■ To do: Go over the data below and say how many lines hold the word "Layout". Only the number is needed.

+---+

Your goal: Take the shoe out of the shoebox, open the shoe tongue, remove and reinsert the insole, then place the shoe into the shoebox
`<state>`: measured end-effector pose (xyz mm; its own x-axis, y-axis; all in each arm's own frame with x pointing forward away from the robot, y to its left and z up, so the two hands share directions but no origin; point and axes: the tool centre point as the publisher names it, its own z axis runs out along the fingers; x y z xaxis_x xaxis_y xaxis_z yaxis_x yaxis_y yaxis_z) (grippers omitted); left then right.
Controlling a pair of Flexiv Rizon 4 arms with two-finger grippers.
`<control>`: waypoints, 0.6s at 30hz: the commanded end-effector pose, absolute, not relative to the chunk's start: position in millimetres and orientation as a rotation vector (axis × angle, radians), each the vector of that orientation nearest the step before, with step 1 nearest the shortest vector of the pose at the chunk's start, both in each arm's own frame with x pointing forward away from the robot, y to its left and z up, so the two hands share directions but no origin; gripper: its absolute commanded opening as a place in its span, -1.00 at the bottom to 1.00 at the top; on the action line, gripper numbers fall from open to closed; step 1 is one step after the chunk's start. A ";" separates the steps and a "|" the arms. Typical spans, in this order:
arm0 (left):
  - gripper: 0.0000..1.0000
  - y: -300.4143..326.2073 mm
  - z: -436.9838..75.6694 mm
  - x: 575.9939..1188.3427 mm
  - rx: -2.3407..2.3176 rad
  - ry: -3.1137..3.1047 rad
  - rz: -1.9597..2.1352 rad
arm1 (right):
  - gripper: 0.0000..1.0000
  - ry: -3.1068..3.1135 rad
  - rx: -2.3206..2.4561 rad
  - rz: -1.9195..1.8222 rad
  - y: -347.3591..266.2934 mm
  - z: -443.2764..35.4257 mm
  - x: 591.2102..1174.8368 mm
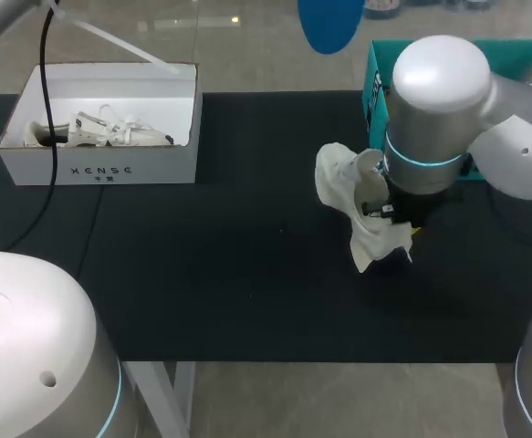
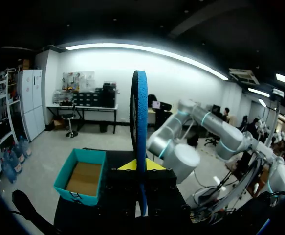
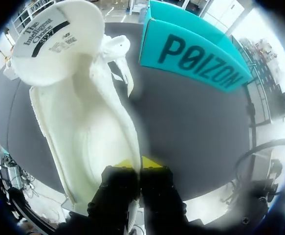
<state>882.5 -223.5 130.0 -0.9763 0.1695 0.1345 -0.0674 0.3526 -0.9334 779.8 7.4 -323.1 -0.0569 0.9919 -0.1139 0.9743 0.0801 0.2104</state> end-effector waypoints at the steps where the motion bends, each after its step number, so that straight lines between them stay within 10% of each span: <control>1: -1.00 -222.9 129.3 881.4 -0.091 -2.407 1.676 | -1.00 2.199 2.015 0.209 -0.9 -328.1 782.8; 18: -1.00 -222.9 129.3 881.4 -0.091 -2.407 1.676 | -1.00 2.164 2.065 0.147 4.6 -339.3 766.8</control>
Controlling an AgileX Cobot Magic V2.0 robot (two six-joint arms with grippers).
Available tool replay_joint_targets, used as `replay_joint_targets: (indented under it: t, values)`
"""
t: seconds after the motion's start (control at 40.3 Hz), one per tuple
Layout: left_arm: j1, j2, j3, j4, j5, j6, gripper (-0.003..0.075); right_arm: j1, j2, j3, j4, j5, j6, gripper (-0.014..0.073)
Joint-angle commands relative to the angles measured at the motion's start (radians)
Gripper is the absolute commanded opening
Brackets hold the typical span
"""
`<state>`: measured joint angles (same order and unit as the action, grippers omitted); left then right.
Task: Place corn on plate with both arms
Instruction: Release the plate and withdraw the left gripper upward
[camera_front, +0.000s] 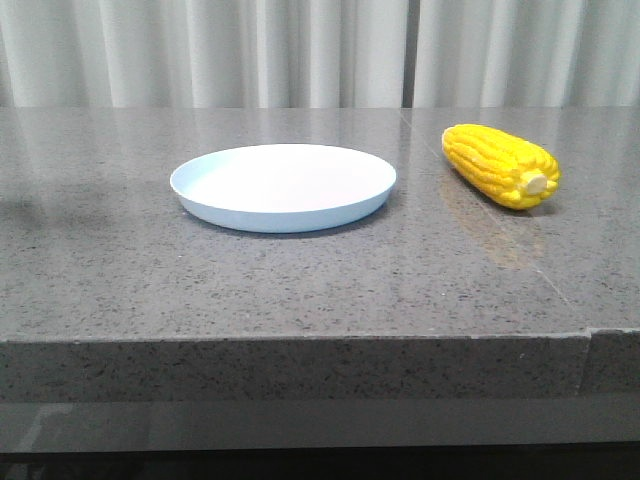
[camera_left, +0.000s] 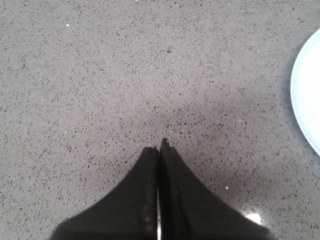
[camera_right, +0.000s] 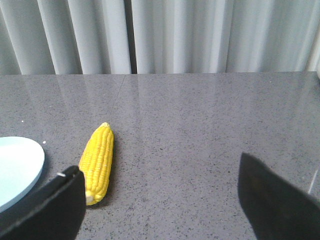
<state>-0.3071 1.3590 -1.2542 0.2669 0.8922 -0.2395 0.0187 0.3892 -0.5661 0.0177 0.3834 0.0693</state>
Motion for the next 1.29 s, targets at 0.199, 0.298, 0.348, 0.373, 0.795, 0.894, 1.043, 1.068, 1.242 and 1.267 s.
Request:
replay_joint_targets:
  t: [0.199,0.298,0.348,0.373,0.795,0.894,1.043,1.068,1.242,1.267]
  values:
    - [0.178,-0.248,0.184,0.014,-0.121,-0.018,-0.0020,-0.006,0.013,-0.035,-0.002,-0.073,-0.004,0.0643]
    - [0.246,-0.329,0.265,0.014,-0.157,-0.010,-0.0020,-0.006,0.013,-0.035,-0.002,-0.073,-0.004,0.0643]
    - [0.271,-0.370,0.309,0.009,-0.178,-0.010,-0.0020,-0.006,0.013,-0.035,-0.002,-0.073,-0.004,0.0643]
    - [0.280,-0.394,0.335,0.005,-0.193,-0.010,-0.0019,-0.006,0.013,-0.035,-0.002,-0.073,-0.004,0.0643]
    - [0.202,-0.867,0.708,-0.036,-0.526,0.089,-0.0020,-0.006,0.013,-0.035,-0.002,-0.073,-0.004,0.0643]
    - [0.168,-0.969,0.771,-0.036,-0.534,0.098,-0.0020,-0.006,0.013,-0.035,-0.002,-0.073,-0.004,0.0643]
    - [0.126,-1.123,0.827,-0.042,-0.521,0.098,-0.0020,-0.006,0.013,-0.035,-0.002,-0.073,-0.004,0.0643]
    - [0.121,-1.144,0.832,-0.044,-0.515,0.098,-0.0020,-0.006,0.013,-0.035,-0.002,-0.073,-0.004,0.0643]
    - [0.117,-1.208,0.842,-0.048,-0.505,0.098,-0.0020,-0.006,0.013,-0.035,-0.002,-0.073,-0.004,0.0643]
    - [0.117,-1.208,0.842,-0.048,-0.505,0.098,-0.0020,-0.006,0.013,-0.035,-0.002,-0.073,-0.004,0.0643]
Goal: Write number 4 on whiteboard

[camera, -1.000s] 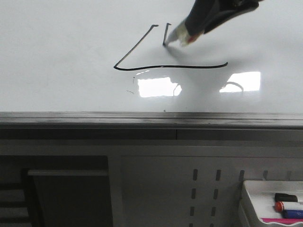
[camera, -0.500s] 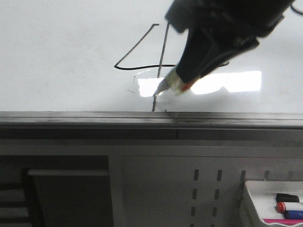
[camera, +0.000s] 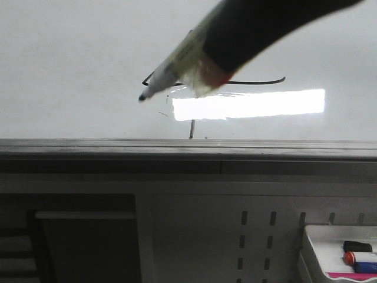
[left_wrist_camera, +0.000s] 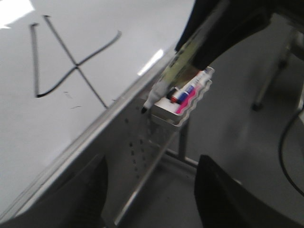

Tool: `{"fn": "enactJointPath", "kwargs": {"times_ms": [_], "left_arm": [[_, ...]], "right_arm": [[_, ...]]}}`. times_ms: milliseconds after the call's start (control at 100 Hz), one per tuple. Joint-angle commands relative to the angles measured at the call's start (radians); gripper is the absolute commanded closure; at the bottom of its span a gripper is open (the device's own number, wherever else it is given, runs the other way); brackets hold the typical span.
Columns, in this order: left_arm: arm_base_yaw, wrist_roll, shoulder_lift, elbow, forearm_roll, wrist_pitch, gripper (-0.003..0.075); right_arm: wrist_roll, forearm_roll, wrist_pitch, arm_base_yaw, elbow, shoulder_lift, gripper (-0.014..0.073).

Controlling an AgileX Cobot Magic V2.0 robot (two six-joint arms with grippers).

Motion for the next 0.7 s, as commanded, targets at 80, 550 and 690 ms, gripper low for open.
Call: {"fn": "enactJointPath", "kwargs": {"times_ms": [80,550,690], "left_arm": [[-0.113,0.100,0.152,-0.111,-0.042,0.013,0.0353],[-0.244,0.121,0.446,-0.238,-0.077,-0.021,0.0420],[-0.244,0.121,0.455,-0.238,-0.080,-0.025,0.0583]], "right_arm": [[-0.032,-0.003,-0.183,0.067,0.055,-0.017,0.0637],[-0.032,-0.003,-0.248,0.128,0.062,-0.017,0.0637],[-0.032,-0.003,-0.244,0.128,0.062,-0.017,0.0637]]}}
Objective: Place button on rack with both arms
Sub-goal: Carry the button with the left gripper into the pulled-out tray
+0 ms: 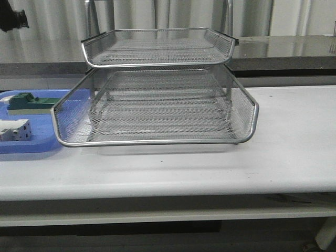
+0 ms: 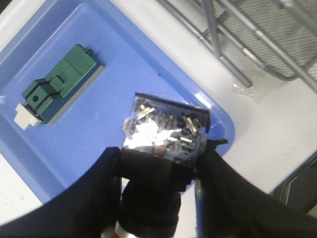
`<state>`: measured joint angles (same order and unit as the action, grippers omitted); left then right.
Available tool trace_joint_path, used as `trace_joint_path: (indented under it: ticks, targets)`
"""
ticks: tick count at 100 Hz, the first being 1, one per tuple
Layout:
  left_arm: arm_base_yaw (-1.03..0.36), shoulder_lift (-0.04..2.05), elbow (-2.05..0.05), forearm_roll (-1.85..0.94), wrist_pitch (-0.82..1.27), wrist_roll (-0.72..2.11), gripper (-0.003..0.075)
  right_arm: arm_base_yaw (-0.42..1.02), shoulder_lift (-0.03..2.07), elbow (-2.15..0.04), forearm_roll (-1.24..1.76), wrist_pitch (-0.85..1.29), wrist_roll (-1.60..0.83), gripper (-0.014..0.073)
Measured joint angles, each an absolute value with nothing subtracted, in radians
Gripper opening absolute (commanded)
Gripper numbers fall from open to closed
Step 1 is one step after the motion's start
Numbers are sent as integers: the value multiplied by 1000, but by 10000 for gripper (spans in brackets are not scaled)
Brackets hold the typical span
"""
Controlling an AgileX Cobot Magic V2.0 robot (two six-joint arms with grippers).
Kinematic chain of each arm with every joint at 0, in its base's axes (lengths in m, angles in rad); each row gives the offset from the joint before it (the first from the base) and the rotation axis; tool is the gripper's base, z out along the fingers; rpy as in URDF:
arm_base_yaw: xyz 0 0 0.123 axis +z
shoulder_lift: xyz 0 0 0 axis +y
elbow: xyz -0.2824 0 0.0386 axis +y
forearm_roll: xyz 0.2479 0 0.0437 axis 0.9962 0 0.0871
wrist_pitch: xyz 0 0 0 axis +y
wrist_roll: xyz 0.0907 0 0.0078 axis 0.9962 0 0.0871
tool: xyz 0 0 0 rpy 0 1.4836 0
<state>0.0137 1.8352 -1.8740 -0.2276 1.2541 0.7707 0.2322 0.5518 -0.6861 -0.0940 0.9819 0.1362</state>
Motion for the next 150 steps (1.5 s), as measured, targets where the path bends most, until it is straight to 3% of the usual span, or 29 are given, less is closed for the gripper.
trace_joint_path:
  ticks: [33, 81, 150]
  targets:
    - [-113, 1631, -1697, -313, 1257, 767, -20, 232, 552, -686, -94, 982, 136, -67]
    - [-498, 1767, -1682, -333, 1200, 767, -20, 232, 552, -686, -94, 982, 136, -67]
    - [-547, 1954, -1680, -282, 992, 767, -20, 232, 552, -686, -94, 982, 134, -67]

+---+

■ Answer section: 2